Therapeutic potential of Rb phosphorylation in atherosclerosis.

Coronary artery and ischemic heart disease comprise an escalating national and global health challenge. Current therapy consists of pharmacologic optimization as well as limited revascularization, reconstructive, or replacement options that suffer from issues of durability, restenosis, and atherosclerotic progression. Vascular smooth muscle cells (SMCs) retain extensive plasticity at all stages of development and are capable of major phenotypic alterations in response to growth factors/inhibitors, mechanical influences, cell–cell and cell–matrix interactions, and various inflammatory mediators. While essential for vascular repair and cell survival, this phenotypic switching also makes SMCs susceptible to atherogenic stimuli and the acquisition of adverse characteristics that contribute to the progression of vascular disease. There has been great effort and progress in recent years to elucidate the genetic mechanisms that control phenotypic expression that is specific or selective to these negative processes with the hopes of identifying therapeutic targets on which to intervene.

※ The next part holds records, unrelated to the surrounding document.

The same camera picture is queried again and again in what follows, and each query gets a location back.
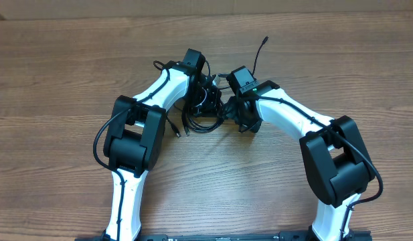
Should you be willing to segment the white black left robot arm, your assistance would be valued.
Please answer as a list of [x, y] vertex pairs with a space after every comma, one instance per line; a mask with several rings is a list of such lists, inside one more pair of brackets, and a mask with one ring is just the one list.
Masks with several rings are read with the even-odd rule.
[[185, 116], [215, 116], [222, 107], [221, 93], [203, 63], [168, 62], [160, 77], [144, 92], [119, 96], [112, 116], [97, 136], [105, 136], [103, 153], [113, 178], [112, 211], [99, 240], [138, 240], [141, 204], [148, 172], [161, 151], [169, 109], [180, 99]]

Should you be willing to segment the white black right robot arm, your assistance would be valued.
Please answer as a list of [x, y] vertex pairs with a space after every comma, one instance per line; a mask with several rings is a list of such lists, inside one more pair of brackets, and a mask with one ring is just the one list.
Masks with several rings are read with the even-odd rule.
[[232, 85], [234, 96], [220, 114], [235, 120], [241, 133], [275, 125], [299, 142], [308, 184], [318, 199], [307, 231], [281, 232], [281, 240], [371, 240], [353, 231], [349, 219], [377, 171], [353, 119], [318, 114], [293, 100], [274, 82]]

In a recent study published in Cell Cycle, Lange and colleagues have exploited the significant resistance of the internal mammary artery SMC layer to intimal hyperplasia to home in on the cell cycle mechanistic events that confer this territory-specific protection against restenosis and atherosclerosis. More specifically, their work focuses on the residue-specific phosphorylation profile of the retinoblastoma tumor suppressor protein (Rb), which differs significantly between the internal mammary and coronary artery and may be a consequence of differences in the content of cyclin-dependent kinase 2 (CDK2).

Rb is part of a gene family which collectively suppresses genes that regulate programs governing cell cycle progression, apoptosis, and differentiation and exert much of their growth-suppressive control during the G1 phase of the cell division cycle. They are themselves regulated by cyclin D-dependent kinases, which phosphorylate and thereby inactivate Rb’s growth-suppressive functions. In their recent study, Lange and colleagues have been able to demonstrate that SMCs from the coronary and the internal mammary arteries differ significantly in their content of CDK2 protein and specific phospho-Rb species, and that SMCs exhibit significantly lower proliferative capacity when the CDK2 content is reduced to the level in the internal mammary SMCs. These results indicate that the phosphorylation of Rb in SMCs is controlled, at least in part, by CDK2. In an elegant proof of concept, siRNA duplexes used to knockdown CDK2 resulted in coronary artery SMCs with reduced content of CDK2 and subsequently less of specific phosphorylated Rb variants (e.g. S807) that are less responsive to mitogenic stimuli and, in effect, function like the internal mammary SMC phenotype, which is relatively resistant to cell proliferation and cell migration. These findings provide new and important information regarding the factors and mechanisms that convert SMCs to a phenotype that promotes plaque stabilization versus plaque destabilization, arterial restenosis, and atherosclerosis. Additionally, Lange and colleagues have identified several exiting new targets to potentially manipulate the phenotypic state of arterial SMCs for therapeutic purposes.

As the related epidemics of obesity and physical inactivity continue to spread, and as the global life expectancy lengthens, the incidence of cardiovascular disease-related morbidity and mortality will undoubtedly increase. In a morbid synergy with large vessel stenosis, microvascular dysfunction has also been shown to be an important independent predictor of ventricular remodeling, heart failure, and death. This has spurred the search for an innovative microrevascularization strategies that can serve as a primary therapy and/or as a supplemental, adjunctive therapy to traditional coronary revascularization methods., Advances in identifying and developing novel agents and delivery systems to combat ischemic heart disease are being made rapidly, and the work by Lange and colleagues has opened up another fertile avenue of research and many potential therapeutic targets.